§ GOAL OF THE EXERCISE: Please print each record that follows precisely as it appears.

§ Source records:
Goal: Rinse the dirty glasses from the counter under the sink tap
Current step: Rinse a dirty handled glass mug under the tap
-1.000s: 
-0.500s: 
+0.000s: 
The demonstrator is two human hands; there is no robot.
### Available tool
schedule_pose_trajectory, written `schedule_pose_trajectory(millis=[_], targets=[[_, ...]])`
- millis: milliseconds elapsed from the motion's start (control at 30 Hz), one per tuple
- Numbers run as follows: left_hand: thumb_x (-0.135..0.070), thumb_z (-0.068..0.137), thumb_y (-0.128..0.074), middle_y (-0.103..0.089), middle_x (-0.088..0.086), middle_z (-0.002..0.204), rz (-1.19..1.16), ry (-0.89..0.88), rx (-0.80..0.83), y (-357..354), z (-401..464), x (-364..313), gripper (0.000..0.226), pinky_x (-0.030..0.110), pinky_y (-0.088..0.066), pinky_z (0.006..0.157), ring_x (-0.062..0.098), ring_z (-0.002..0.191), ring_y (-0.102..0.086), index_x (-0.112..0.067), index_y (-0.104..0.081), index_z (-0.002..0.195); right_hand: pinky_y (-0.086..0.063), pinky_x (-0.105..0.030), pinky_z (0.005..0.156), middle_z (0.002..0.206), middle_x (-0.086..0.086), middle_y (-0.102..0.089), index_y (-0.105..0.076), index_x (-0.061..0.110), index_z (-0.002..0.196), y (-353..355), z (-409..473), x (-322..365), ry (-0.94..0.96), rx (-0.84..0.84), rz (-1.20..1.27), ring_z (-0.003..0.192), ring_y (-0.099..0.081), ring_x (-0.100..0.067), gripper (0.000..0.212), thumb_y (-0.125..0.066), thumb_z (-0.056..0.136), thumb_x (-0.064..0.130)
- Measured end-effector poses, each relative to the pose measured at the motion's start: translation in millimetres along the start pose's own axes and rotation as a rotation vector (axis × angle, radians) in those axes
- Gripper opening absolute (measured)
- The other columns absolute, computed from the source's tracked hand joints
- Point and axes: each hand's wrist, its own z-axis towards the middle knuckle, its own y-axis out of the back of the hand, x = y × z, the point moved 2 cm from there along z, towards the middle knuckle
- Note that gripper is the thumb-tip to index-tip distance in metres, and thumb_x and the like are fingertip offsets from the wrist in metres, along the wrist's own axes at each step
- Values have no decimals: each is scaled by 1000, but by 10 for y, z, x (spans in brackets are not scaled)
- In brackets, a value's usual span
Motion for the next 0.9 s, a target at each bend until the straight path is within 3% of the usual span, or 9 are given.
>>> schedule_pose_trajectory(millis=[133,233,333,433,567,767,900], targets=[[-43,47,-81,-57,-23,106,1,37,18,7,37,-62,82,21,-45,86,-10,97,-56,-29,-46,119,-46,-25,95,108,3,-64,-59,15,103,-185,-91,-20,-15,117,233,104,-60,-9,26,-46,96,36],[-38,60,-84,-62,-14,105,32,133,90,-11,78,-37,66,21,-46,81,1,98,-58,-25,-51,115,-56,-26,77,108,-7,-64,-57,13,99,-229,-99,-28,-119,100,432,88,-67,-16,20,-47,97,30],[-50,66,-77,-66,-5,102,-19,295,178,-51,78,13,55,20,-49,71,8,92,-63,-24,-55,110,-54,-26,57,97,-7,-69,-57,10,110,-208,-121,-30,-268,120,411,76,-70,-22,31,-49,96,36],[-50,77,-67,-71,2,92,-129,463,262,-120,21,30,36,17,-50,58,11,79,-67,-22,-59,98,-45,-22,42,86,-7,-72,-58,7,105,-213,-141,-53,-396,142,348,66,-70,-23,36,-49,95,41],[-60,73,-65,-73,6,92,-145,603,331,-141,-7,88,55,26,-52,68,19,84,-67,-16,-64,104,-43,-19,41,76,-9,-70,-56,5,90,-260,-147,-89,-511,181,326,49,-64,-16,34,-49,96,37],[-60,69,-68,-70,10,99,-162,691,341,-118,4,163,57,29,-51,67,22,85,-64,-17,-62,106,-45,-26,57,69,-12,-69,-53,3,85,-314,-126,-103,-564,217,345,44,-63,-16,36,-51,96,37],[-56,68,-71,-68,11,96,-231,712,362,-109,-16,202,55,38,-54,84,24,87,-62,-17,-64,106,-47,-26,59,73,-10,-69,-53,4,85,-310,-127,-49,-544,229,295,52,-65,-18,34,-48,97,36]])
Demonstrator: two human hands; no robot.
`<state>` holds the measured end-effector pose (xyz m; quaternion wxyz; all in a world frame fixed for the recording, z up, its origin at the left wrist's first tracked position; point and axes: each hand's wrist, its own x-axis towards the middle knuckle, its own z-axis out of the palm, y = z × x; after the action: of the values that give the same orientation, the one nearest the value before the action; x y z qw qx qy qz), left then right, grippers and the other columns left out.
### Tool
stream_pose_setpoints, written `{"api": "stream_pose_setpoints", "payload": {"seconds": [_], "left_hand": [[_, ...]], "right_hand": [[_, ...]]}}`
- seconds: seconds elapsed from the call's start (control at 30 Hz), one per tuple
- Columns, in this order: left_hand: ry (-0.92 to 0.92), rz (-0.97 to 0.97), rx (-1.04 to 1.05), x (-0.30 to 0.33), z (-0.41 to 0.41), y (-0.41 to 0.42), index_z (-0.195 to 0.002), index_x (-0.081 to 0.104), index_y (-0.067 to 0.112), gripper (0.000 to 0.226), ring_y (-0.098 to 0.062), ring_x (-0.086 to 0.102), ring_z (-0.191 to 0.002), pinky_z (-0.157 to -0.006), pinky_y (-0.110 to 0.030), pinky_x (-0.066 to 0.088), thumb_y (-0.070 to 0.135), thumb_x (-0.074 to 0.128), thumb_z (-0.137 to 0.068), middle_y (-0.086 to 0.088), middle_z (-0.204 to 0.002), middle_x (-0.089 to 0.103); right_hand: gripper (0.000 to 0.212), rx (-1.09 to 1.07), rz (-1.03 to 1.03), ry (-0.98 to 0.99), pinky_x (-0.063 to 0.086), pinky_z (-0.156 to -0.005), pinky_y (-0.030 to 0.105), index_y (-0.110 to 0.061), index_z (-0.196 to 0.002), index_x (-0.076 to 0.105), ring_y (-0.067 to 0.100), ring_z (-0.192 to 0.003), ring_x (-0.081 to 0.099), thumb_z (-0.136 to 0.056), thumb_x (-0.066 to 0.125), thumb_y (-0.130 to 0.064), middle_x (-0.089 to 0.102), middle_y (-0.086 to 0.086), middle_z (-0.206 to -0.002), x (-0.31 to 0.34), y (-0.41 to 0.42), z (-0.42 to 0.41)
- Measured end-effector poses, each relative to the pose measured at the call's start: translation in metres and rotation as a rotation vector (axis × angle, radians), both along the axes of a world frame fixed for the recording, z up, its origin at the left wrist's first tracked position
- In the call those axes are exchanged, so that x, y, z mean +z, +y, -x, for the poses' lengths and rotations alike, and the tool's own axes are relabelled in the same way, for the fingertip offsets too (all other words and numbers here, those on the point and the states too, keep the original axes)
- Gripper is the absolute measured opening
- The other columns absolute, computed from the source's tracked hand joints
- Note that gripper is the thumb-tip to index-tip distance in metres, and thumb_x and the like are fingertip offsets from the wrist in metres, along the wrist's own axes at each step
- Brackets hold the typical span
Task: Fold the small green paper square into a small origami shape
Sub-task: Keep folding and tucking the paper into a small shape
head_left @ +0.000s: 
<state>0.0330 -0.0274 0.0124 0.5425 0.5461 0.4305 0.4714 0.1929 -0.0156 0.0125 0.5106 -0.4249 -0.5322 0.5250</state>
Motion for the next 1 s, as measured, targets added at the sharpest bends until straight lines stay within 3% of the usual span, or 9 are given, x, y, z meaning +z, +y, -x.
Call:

§ SOLUTION TO THIS TASK:
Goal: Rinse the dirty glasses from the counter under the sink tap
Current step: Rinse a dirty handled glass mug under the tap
-1.000s: 
-0.500s: 
+0.000s: 
The demonstrator is two human hands; there is no robot.
### Available tool
schedule_pose_trajectory, written `schedule_pose_trajectory(millis=[_], targets=[[_, ...]])`
- millis: milliseconds elapsed from the motion's start (control at 30 Hz), one per tuple
- Numbers run as follows: left_hand: thumb_x (-0.135..0.070), thumb_z (-0.068..0.137), thumb_y (-0.128..0.074), middle_y (-0.103..0.089), middle_x (-0.088..0.086), middle_z (-0.002..0.204), rz (-1.19..1.16), ry (-0.89..0.88), rx (-0.80..0.83), y (-357..354), z (-401..464), x (-364..313), gripper (0.000..0.226), pinky_x (-0.030..0.110), pinky_y (-0.088..0.066), pinky_z (0.006..0.157), ring_x (-0.062..0.098), ring_z (-0.002..0.191), ring_y (-0.102..0.086), index_x (-0.112..0.067), index_y (-0.104..0.081), index_z (-0.002..0.195); right_hand: pinky_y (-0.086..0.063), pinky_x (-0.105..0.030), pinky_z (0.005..0.156), middle_z (0.002..0.206), middle_x (-0.086..0.086), middle_y (-0.102..0.089), index_y (-0.105..0.076), index_x (-0.061..0.110), index_z (-0.002..0.196), y (-353..355), z (-409..473), x (-322..365), ry (-0.94..0.96), rx (-0.84..0.84), rz (-1.20..1.27), ring_z (-0.003..0.192), ring_y (-0.099..0.081), ring_x (-0.100..0.067), gripper (0.000..0.212), thumb_y (-0.125..0.066), thumb_z (-0.056..0.136), thumb_x (-0.064..0.130)
- Measured end-effector poses, each relative to the pose measured at the motion's start: translation in millimetres along the start pose's own axes and rotation as a rotation vector (axis × angle, radians) in those axes
- Gripper opening absolute (measured)
- The other columns absolute, computed from the source's tracked hand joints
- Point and axes: each hand's wrist, its own z-axis towards the middle knuckle, its own y-axis out of the back of the hand, x = y × z, the point moved 2 cm from there along z, towards the middle knuckle
- Note that gripper is the thumb-tip to index-tip distance in metres, and thumb_x and the like are fingertip offsets from the wrist in metres, along the wrist's own axes at each step
- Values have no decimals: each is scaled by 1000, but by 10 for y, z, x (spans in brackets are not scaled)
- In brackets, a value's usual span
Motion for the next 0.9 s, a target at each bend until the straight path is within 3% of the usual span, or 9 are given.
>>> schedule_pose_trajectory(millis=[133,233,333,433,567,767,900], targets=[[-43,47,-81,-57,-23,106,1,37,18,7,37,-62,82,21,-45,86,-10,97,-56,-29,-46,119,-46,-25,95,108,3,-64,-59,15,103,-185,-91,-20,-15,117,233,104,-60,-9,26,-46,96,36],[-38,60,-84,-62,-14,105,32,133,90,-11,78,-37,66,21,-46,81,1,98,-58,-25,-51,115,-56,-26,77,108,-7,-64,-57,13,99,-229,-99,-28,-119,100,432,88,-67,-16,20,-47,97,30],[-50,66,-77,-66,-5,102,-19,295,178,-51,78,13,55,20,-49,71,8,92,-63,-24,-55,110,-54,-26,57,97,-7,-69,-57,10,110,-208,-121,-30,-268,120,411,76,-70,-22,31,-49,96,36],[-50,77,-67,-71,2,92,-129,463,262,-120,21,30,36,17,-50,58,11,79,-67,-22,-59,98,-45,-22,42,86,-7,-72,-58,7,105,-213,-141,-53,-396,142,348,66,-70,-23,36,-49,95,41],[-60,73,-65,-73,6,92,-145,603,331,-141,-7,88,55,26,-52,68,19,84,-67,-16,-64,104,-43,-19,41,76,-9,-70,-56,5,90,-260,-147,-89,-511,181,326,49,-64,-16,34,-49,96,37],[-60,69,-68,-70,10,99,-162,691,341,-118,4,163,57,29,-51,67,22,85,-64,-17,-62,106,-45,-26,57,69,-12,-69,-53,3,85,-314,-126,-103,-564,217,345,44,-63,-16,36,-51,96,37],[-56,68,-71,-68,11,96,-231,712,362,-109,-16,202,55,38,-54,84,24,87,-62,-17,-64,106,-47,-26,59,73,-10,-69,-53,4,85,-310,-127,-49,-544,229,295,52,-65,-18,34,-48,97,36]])
Demonstrator: two human hands; no robot.
`<state>` holds the measured end-effector pose (xyz m; quaternion wxyz; all in a world frame fixed for the recording, z up, its origin at the left wrist's first tracked position; point and axes: each hand's wrist, its own x-axis towards the middle knuckle, its own z-axis out of the palm, y = z × x; after the action: of the values that give the same orientation, the one nearest the value before the action; x y z qw qx qy qz), left then right, grippers and the other columns left out.
### Tool
stream_pose_setpoints, written `{"api": "stream_pose_setpoints", "payload": {"seconds": [_], "left_hand": [[_, ...]], "right_hand": [[_, ...]]}}`
- seconds: seconds elapsed from the call's start (control at 30 Hz), one per tuple
- Columns, in this order: left_hand: ry (-0.92 to 0.92), rz (-0.97 to 0.97), rx (-1.04 to 1.05), x (-0.30 to 0.33), z (-0.41 to 0.41), y (-0.41 to 0.42), index_z (-0.195 to 0.002), index_x (-0.081 to 0.104), index_y (-0.067 to 0.112), gripper (0.000 to 0.226), ring_y (-0.098 to 0.062), ring_x (-0.086 to 0.102), ring_z (-0.191 to 0.002), pinky_z (-0.157 to -0.006), pinky_y (-0.110 to 0.030), pinky_x (-0.066 to 0.088), thumb_y (-0.070 to 0.135), thumb_x (-0.074 to 0.128), thumb_z (-0.137 to 0.068), middle_y (-0.086 to 0.088), middle_z (-0.204 to 0.002), middle_x (-0.089 to 0.103); right_hand: gripper (0.000 to 0.212), rx (-1.09 to 1.07), rz (-1.03 to 1.03), ry (-0.98 to 0.99), pinky_x (-0.063 to 0.086), pinky_z (-0.156 to -0.005), pinky_y (-0.030 to 0.105), index_y (-0.110 to 0.061), index_z (-0.196 to 0.002), index_x (-0.076 to 0.105), ring_y (-0.067 to 0.100), ring_z (-0.192 to 0.003), ring_x (-0.081 to 0.099), thumb_z (-0.136 to 0.056), thumb_x (-0.066 to 0.125), thumb_y (-0.130 to 0.064), middle_x (-0.089 to 0.102), middle_y (-0.086 to 0.086), middle_z (-0.206 to -0.002), x (-0.31 to 0.34), y (-0.41 to 0.42), z (-0.42 to 0.41)
- Measured end-effector poses, each relative to the pose measured at the call's start: translation in metres and rotation as a rotation vector (axis × angle, radians), both along the axes of a world frame fixed for the recording, z up, its origin at the left wrist's first tracked position
- In the call those axes are exchanged, so that x, y, z mean +z, +y, -x, for the poses' lengths and rotations alike, and the tool's own axes are relabelled in the same way, for the fingertip offsets too (all other words and numbers here, those on the point and the states too, keep the original axes)
- Gripper is the absolute measured opening
- The other columns absolute, computed from the source's tracked hand joints
- Note that gripper is the thumb-tip to index-tip distance in metres, and thumb_x and the like are fingertip offsets from the wrist in metres, along the wrist's own axes at each step
- Brackets hold the typical span
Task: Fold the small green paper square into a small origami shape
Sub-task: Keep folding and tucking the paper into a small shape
head_left @ +0.000s: 
<state>0.0330 -0.0274 0.0124 0.5425 0.5461 0.4305 0.4714 0.1929 -0.0156 0.0125 0.5106 -0.4249 -0.5322 0.5250</state>
Motion for the next 1 s, as measured, targets added at the sharpest bends until straight lines stay within 3% of the usual span, or 9 are given, x, y, z meaning +z, +y, -x.
Call:

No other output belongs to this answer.